* Sterling off high of 86.08 pence vs euro
* Weaker UK GDP data prompts pullback in pound
* Euro supported on anticipation Greece to accept EU/IMF aid
(Recasts lead, adds quote, detail)
By Neal Armstrong
LONDON, April 23 (Reuters) - Sterling retreated from a three-month high against the euro on Friday as UK first quarter GDP data came in weaker than expected and reports Greece was about to accept aid helped the single currency.
Britain’s economy grew at a slower pace than forecast in the first three months of 2010 as the harshest winter in 30 years hit retail and industrial production, a first official estimate showed on Friday [ID:nONS004958]
“The data was short of expectations which had been building up in the past few weeks,” said Kenneth Broux, market economist at Lloyds TSB in London.
“Given it has had a good week versus the euro, there was always a risk of some profit taking.”
At 0940 GMT, the euro was trading up around 0.4 percent versus sterling EURGBP=D4 at 86.75 pence. It had earlier fallen to a three-month low of 86.08 as the single currency came under broad selling pressure on persistent concerns over Greece.
“It’s mainly a weak euro which has been pushing euro/sterling down,” said Jeremy Stretch, currency strategist at Rabobank.
Sterling had also matched Thursday’s two-month trade weighted high =GBP of 79.80.
“The basket is heavily skewed to the euro, so with euro/sterling trading close to 86 pence, sterling is moving higher on a trade-weighted basis.” said Rabobank’s Stretch.
Versus the dollar GBP=D4, sterling was trading down around 0.2 percent at $1.5365.
Anticipation that Greece would today accept EU/IMF aid provided support to the ailing euro, which had been under heavy selling pressure after Eurostat on Thursday revised Greece’s 2009 budget deficit to 13.6 percent of gross domestic product from 12.7 percent.
Analysts suggested the UK GDP data was not overly disappointing, given the tendency for first estimates to be revised up.

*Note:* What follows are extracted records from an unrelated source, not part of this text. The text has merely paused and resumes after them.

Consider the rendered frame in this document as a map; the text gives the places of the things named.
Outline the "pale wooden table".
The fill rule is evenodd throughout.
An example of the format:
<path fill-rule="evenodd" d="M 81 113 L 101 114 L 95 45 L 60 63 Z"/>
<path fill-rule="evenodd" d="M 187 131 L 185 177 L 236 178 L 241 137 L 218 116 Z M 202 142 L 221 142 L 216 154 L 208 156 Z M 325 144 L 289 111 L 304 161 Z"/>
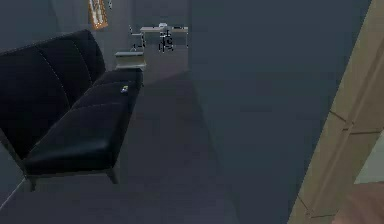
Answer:
<path fill-rule="evenodd" d="M 185 36 L 188 36 L 188 28 L 187 27 L 174 27 L 174 26 L 168 26 L 167 24 L 163 23 L 159 26 L 152 26 L 152 27 L 141 27 L 140 32 L 143 32 L 144 35 L 146 33 L 158 33 L 160 38 L 160 33 L 162 31 L 169 30 L 171 32 L 171 35 L 174 33 L 184 33 Z"/>

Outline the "grey low side table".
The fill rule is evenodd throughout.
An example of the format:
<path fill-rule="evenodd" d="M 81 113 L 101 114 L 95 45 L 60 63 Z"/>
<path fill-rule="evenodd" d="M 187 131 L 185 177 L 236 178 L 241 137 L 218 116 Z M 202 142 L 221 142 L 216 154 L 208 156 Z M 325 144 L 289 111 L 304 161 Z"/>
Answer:
<path fill-rule="evenodd" d="M 143 52 L 117 52 L 115 57 L 117 69 L 139 68 L 144 70 L 147 65 Z"/>

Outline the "white chair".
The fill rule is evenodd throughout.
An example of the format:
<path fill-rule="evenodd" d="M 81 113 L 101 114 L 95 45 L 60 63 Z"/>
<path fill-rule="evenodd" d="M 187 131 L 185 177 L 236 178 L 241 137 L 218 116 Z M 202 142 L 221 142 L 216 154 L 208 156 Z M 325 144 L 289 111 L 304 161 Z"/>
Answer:
<path fill-rule="evenodd" d="M 129 31 L 130 31 L 131 37 L 133 38 L 131 51 L 137 51 L 139 49 L 144 51 L 145 47 L 146 47 L 144 33 L 143 32 L 134 32 L 132 27 L 129 27 Z"/>

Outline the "orange framed wall picture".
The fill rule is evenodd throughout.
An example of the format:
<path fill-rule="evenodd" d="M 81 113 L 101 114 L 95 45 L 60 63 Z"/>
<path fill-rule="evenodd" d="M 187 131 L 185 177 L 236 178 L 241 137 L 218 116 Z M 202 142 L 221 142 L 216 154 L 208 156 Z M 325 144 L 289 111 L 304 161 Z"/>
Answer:
<path fill-rule="evenodd" d="M 87 0 L 89 21 L 94 30 L 100 30 L 108 26 L 106 9 L 103 0 Z"/>

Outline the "tan wooden room door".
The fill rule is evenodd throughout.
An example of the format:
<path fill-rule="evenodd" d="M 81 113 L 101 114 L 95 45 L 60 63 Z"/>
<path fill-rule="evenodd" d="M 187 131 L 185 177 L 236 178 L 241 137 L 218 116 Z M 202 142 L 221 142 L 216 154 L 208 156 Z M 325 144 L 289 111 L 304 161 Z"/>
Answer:
<path fill-rule="evenodd" d="M 331 224 L 384 132 L 384 0 L 371 0 L 286 224 Z"/>

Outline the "black sofa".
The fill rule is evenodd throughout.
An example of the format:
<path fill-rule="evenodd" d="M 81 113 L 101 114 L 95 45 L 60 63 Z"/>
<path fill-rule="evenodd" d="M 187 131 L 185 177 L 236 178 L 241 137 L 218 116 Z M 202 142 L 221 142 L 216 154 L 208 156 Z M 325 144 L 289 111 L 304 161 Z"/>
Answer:
<path fill-rule="evenodd" d="M 142 85 L 139 68 L 106 69 L 89 30 L 0 52 L 0 143 L 30 183 L 79 174 L 116 183 Z"/>

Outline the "black chair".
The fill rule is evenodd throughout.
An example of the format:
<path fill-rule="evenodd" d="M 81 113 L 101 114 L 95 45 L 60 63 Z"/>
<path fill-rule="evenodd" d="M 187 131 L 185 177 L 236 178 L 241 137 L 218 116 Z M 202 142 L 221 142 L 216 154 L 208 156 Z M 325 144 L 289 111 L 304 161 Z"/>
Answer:
<path fill-rule="evenodd" d="M 173 39 L 169 30 L 160 33 L 159 50 L 164 53 L 165 51 L 173 51 Z"/>

“The figures are below consensus but that’s not exactly a new development. Over the last year or 18 months, markets have learned to treat these first estimates with kid gloves,” said Philp Shaw, economist at Investec.
Data on Thursday had showed Britain’s public finances came in slightly better than economists had expected in March, [ID:nONS004951], with investors also cheered by an upward revision to February retail sales [ID:nONS004950].
There was no discernible impact on the currency from a televised debate on Thursday of the three main party leaders ahead of a May 6 general election.
Political uncertainty remained a concern for sterling as opinion polls continued to suggest no one party will emerge as the clear winner in the election.[nUKPOLLS10]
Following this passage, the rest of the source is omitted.